- [INPUT RECORDS]:

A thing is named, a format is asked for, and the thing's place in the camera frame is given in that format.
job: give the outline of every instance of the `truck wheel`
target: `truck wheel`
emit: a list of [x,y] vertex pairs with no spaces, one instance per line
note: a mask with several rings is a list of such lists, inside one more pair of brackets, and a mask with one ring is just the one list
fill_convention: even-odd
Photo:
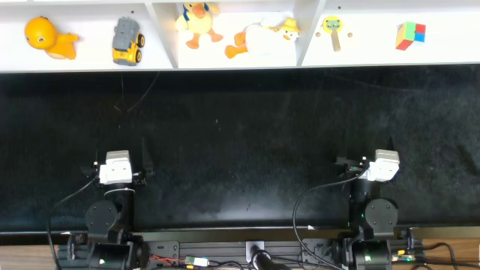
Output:
[[137,50],[135,55],[135,62],[140,63],[140,61],[142,61],[142,52],[140,52],[140,50]]
[[138,47],[139,48],[142,48],[145,46],[145,37],[143,36],[143,34],[139,34],[138,35]]

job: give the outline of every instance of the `blue block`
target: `blue block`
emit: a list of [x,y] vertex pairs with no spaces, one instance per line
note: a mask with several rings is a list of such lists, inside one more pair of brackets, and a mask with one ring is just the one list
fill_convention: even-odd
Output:
[[415,33],[415,41],[425,42],[425,34]]

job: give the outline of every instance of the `black tabletop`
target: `black tabletop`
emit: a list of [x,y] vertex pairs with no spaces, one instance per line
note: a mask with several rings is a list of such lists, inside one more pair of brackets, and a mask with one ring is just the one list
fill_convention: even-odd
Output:
[[[382,195],[400,225],[479,224],[477,65],[163,72],[127,112],[156,74],[0,76],[0,231],[44,231],[87,182],[81,166],[127,149],[139,168],[142,137],[156,177],[136,192],[136,230],[291,226],[298,196],[337,180],[343,132],[349,158],[393,139],[400,173]],[[345,227],[347,196],[312,193],[299,223]],[[52,227],[85,229],[102,198],[88,188]]]

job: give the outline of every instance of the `metal bracket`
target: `metal bracket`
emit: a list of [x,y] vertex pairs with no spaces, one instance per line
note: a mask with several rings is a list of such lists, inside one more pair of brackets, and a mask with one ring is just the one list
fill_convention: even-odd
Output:
[[[325,259],[326,261],[329,261],[333,263],[332,256],[329,254],[323,255],[328,249],[332,246],[332,240],[329,239],[318,239],[318,238],[306,238],[303,239],[303,243],[307,248],[315,255],[317,255],[320,258]],[[315,259],[313,256],[311,256],[306,250],[301,251],[301,261],[304,263],[320,263],[318,259]],[[315,269],[316,266],[309,266],[309,265],[303,265],[306,269]]]
[[246,241],[245,242],[245,259],[247,263],[252,261],[252,248],[257,247],[260,250],[265,250],[265,242],[264,241]]
[[[180,244],[177,241],[147,241],[146,244],[150,248],[150,253],[158,255],[159,257],[178,259],[180,254]],[[171,262],[172,267],[177,266],[177,262]],[[160,260],[151,260],[147,265],[146,270],[156,267],[169,267],[166,263]]]

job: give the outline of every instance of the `yellow and gray toy truck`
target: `yellow and gray toy truck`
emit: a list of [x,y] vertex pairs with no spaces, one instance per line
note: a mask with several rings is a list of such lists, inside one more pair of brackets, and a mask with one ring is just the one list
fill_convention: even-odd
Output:
[[145,45],[145,37],[140,34],[138,23],[130,18],[118,19],[113,37],[113,62],[119,65],[134,66],[142,60],[140,48]]

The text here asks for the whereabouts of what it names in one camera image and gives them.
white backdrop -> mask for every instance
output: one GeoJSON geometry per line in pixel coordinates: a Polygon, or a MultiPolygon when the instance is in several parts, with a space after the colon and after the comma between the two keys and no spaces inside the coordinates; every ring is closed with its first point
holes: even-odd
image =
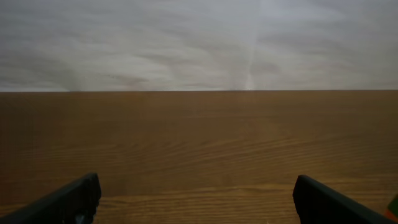
{"type": "Polygon", "coordinates": [[[397,0],[0,2],[0,91],[390,88],[397,0]]]}

wooden surface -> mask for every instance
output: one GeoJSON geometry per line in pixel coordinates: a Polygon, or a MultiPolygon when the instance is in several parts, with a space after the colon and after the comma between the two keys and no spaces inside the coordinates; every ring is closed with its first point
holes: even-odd
{"type": "Polygon", "coordinates": [[[1,93],[0,215],[99,174],[95,223],[298,223],[299,174],[383,212],[398,91],[1,93]]]}

wrinkled white sheet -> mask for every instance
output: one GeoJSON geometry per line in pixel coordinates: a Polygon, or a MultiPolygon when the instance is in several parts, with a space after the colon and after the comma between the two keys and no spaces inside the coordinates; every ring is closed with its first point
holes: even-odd
{"type": "Polygon", "coordinates": [[[398,88],[396,0],[3,0],[0,91],[398,88]]]}

white wall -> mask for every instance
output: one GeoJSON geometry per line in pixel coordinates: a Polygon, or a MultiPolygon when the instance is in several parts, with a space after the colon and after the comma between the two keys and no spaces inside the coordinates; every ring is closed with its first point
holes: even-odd
{"type": "Polygon", "coordinates": [[[0,2],[0,91],[386,88],[396,0],[0,2]]]}

wood grain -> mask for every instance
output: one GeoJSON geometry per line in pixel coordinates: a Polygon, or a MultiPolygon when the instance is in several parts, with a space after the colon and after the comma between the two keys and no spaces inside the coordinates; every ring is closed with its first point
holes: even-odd
{"type": "Polygon", "coordinates": [[[298,223],[299,174],[383,212],[398,91],[1,93],[0,215],[83,174],[96,223],[298,223]]]}

- [EXERCISE PROMPT]: Pictures do not belong in the copy. Please reproduce the entries above exactly otherwise.

- [WRITTEN RESPONSE]:
A thing is named, a format is asked for, and the thing's place in the camera frame is given in that format.
job: give the outline of every instance of the `truck wheel`
target: `truck wheel`
emit: a list of [x,y] vertex pairs with no spaces, one instance per line
note: a mask with several rings is a list of such lists, inside one more pair of brackets, and a mask with one ring is just the one list
fill_convention: even-odd
Photo:
Output:
[[137,50],[135,55],[135,62],[140,63],[140,61],[142,61],[142,52],[140,52],[140,50]]
[[138,47],[139,48],[142,48],[145,46],[145,37],[143,36],[143,34],[139,34],[138,35]]

job: give the outline of every instance of the `blue block`
target: `blue block`
emit: a list of [x,y] vertex pairs with no spaces, one instance per line
note: a mask with several rings is a list of such lists, inside one more pair of brackets, and a mask with one ring is just the one list
fill_convention: even-odd
Output:
[[415,33],[415,41],[425,42],[425,34]]

job: give the outline of every instance of the `black tabletop`
target: `black tabletop`
emit: a list of [x,y] vertex pairs with no spaces, one instance per line
note: a mask with several rings is a list of such lists, inside one more pair of brackets, and a mask with one ring is just the one list
fill_convention: even-odd
Output:
[[[382,195],[400,225],[479,224],[477,65],[163,72],[127,112],[156,74],[0,76],[0,231],[44,231],[87,182],[81,166],[127,149],[139,168],[142,137],[156,177],[136,192],[136,230],[291,226],[298,196],[337,180],[343,132],[349,158],[393,139],[400,173]],[[345,227],[347,196],[312,193],[299,223]],[[52,227],[85,229],[102,198],[88,188]]]

job: give the outline of every instance of the `metal bracket`
target: `metal bracket`
emit: a list of [x,y] vertex pairs with no spaces, one instance per line
note: a mask with several rings is a list of such lists, inside one more pair of brackets, and a mask with one ring is just the one list
fill_convention: even-odd
Output:
[[[325,259],[326,261],[329,261],[333,263],[332,256],[329,254],[323,255],[328,249],[332,246],[332,240],[329,239],[318,239],[318,238],[306,238],[303,239],[303,243],[307,248],[315,255],[317,255],[320,258]],[[315,259],[313,256],[311,256],[306,250],[301,251],[301,261],[304,263],[320,263],[318,259]],[[315,269],[316,266],[309,266],[309,265],[303,265],[306,269]]]
[[246,241],[245,242],[245,259],[247,263],[252,261],[252,248],[257,247],[260,250],[265,250],[265,242],[264,241]]
[[[180,244],[177,241],[147,241],[146,244],[150,248],[150,253],[158,255],[159,257],[178,259],[180,254]],[[171,262],[172,267],[177,266],[177,262]],[[160,260],[151,260],[147,265],[146,270],[156,267],[169,267],[166,263]]]

job: give the outline of every instance of the `yellow and gray toy truck`
target: `yellow and gray toy truck`
emit: a list of [x,y] vertex pairs with no spaces, one instance per line
note: a mask with several rings is a list of such lists, inside one more pair of brackets, and a mask with one ring is just the one list
fill_convention: even-odd
Output:
[[145,45],[145,37],[140,34],[138,23],[130,18],[118,19],[113,37],[113,62],[119,65],[134,66],[142,60],[140,48]]

The text here asks for the whereabouts of what it names in one camera image and gives them.
white backdrop -> mask for every instance
output: one GeoJSON geometry per line in pixel coordinates: a Polygon, or a MultiPolygon when the instance is in several parts, with a space after the colon and after the comma between the two keys and no spaces inside the coordinates; every ring is closed with its first point
holes: even-odd
image =
{"type": "Polygon", "coordinates": [[[397,0],[0,2],[0,91],[390,88],[397,0]]]}

wooden surface -> mask for every instance
output: one GeoJSON geometry per line in pixel coordinates: a Polygon, or a MultiPolygon when the instance is in several parts, with a space after the colon and after the comma between the two keys and no spaces inside the coordinates; every ring is closed with its first point
holes: even-odd
{"type": "Polygon", "coordinates": [[[1,93],[0,215],[99,174],[95,223],[298,223],[299,174],[383,212],[398,91],[1,93]]]}

wrinkled white sheet -> mask for every instance
output: one GeoJSON geometry per line in pixel coordinates: a Polygon, or a MultiPolygon when the instance is in several parts, with a space after the colon and after the comma between the two keys and no spaces inside the coordinates; every ring is closed with its first point
holes: even-odd
{"type": "Polygon", "coordinates": [[[398,88],[396,0],[3,0],[0,91],[398,88]]]}

white wall -> mask for every instance
output: one GeoJSON geometry per line in pixel coordinates: a Polygon, or a MultiPolygon when the instance is in several parts, with a space after the colon and after the comma between the two keys and no spaces inside the coordinates; every ring is closed with its first point
holes: even-odd
{"type": "Polygon", "coordinates": [[[0,2],[0,91],[386,88],[396,0],[0,2]]]}

wood grain -> mask for every instance
output: one GeoJSON geometry per line in pixel coordinates: a Polygon, or a MultiPolygon when the instance is in several parts, with a space after the colon and after the comma between the two keys and no spaces inside the coordinates; every ring is closed with its first point
holes: even-odd
{"type": "Polygon", "coordinates": [[[298,223],[299,174],[383,212],[398,91],[1,93],[0,215],[83,174],[96,223],[298,223]]]}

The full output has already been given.